For my birthday, my wife surprised me with a trip to the Petersen Automotive Museum. There among the DeLorean from Back to the Future, the assorted Model T’s and muscle cars, was a cautionary lecture about lowriders and the heterosexual male gaze.
Does a car museum really need gender politics? Must we have assertions of “feminist politics and framing queerness” on an exhibit of art by Hispanic car enthusiasts? Obviously.
The politicization of even the most innocuous museums is not a new phenomenon. But the growing obnoxious censoriousness of it is becoming more ubiquitous.

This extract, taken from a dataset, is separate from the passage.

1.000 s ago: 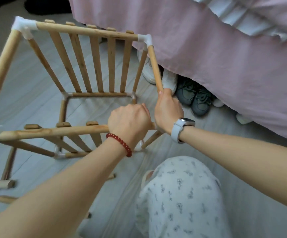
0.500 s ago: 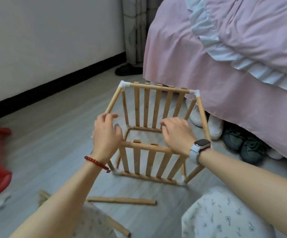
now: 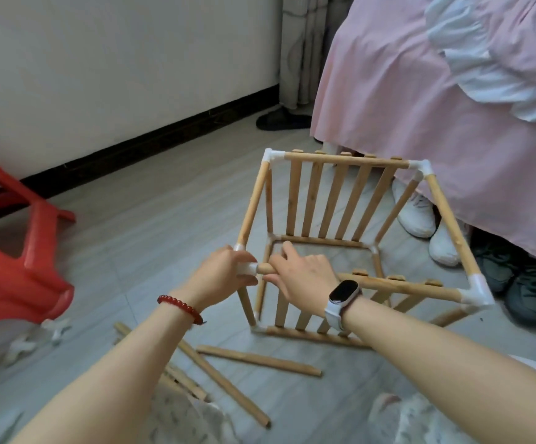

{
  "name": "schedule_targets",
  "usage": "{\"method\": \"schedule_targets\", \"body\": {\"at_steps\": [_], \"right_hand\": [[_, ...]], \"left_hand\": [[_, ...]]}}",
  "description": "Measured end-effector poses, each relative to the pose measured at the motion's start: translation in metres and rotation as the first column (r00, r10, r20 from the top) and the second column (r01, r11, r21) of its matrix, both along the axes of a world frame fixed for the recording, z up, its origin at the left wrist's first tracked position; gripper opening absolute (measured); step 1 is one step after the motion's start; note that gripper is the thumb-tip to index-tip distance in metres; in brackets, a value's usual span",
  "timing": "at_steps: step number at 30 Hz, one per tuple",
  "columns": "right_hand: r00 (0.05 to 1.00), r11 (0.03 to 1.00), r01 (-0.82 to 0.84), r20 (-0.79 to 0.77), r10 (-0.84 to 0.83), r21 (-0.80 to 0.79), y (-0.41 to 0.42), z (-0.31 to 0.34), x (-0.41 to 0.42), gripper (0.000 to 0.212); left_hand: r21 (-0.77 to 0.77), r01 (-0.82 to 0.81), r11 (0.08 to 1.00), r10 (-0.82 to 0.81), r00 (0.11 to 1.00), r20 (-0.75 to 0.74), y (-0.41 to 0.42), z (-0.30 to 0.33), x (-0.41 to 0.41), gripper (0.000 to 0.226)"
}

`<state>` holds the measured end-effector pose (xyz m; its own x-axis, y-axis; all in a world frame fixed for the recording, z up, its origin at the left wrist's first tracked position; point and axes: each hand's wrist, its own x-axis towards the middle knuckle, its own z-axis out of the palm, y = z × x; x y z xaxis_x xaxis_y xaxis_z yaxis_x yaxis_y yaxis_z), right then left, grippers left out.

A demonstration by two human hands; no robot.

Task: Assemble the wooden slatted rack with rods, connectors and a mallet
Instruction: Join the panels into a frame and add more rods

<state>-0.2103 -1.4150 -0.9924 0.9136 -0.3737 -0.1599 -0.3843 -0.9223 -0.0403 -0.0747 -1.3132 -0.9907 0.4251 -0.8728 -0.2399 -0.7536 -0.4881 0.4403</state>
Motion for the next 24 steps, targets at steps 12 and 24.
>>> {"method": "schedule_targets", "body": {"at_steps": [12, 24], "right_hand": [[0.999, 0.973, -0.027, -0.014, 0.031, 0.23, -0.009, 0.012, -0.032, 0.024], [1.0, 0.981, 0.003, 0.025, -0.008, 0.194, -0.001, 0.01, -0.038, 0.026]], "left_hand": [[0.028, 0.068, 0.997, -0.051, 0.913, -0.404, 0.005, 0.003, -0.017, 0.037], [0.175, 0.045, 0.983, 0.032, 0.911, -0.412, -0.008, 0.014, -0.022, 0.031]]}}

The American Writers Museum in Chicago just had to include accusations of racism in its exhibit on Laura Ingalls Wilder. At the New-York Historical Society a costumed volunteer in the garb of a Revolutionary War soldier began ranting that George Washington was a racist.
The walk into Colonial Williamsburg takes you through a series of warnings about how racist and sexist the past you are entering is.

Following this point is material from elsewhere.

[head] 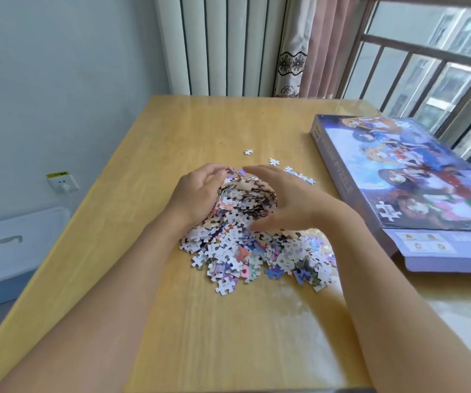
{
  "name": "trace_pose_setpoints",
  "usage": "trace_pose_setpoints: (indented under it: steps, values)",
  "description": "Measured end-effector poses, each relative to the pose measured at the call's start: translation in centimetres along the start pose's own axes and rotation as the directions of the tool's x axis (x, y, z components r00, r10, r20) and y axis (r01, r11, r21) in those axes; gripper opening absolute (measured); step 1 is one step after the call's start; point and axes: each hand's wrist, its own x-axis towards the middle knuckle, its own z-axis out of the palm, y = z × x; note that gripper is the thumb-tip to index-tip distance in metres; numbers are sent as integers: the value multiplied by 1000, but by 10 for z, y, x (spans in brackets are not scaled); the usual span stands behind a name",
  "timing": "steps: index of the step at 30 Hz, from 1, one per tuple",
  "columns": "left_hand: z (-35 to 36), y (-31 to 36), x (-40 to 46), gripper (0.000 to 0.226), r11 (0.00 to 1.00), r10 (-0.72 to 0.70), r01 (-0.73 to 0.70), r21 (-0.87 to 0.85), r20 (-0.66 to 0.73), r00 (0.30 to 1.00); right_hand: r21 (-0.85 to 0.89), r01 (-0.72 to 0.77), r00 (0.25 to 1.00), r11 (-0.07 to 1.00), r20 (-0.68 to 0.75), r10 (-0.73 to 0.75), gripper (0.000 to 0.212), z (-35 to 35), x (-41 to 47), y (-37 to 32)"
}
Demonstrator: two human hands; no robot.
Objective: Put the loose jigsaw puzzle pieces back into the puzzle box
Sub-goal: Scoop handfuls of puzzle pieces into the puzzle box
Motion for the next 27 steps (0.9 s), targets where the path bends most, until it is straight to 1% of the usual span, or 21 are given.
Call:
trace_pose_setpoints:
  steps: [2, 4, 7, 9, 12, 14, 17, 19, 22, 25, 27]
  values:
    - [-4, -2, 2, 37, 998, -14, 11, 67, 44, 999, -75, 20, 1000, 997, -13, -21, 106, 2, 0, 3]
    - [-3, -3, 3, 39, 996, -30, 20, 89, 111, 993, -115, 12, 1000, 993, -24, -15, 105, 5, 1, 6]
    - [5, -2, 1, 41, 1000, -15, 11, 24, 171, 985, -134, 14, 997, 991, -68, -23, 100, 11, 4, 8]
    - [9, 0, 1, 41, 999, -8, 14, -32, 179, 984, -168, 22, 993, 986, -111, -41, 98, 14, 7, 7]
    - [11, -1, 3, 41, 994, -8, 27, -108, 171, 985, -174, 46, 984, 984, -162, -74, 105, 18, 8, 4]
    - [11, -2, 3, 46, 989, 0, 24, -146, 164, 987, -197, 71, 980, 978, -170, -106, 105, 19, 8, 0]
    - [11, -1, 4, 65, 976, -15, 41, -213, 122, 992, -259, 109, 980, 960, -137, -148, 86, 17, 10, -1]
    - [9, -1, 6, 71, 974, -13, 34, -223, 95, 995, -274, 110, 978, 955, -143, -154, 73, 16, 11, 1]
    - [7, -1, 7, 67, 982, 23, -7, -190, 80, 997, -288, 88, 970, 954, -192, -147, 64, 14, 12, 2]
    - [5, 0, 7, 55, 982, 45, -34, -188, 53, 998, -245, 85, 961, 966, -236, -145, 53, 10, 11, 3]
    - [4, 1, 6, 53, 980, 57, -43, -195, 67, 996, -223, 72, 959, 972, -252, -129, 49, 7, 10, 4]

This is no longer atypical. Instead it’s sadly become the new normal.
The Petersen Automotive Museum decided to provide space (in an out of the way corner) to this pseudoacademic gibberish about the gender politics of lowriders.
Is there anyone visiting the museum who wants to see that? Doubtfully. But they’re getting it anyway. And in 20 years, the Petersen Museum, like so many others, will just consist of lectures on racism, sexism and the male gaze in automotive design.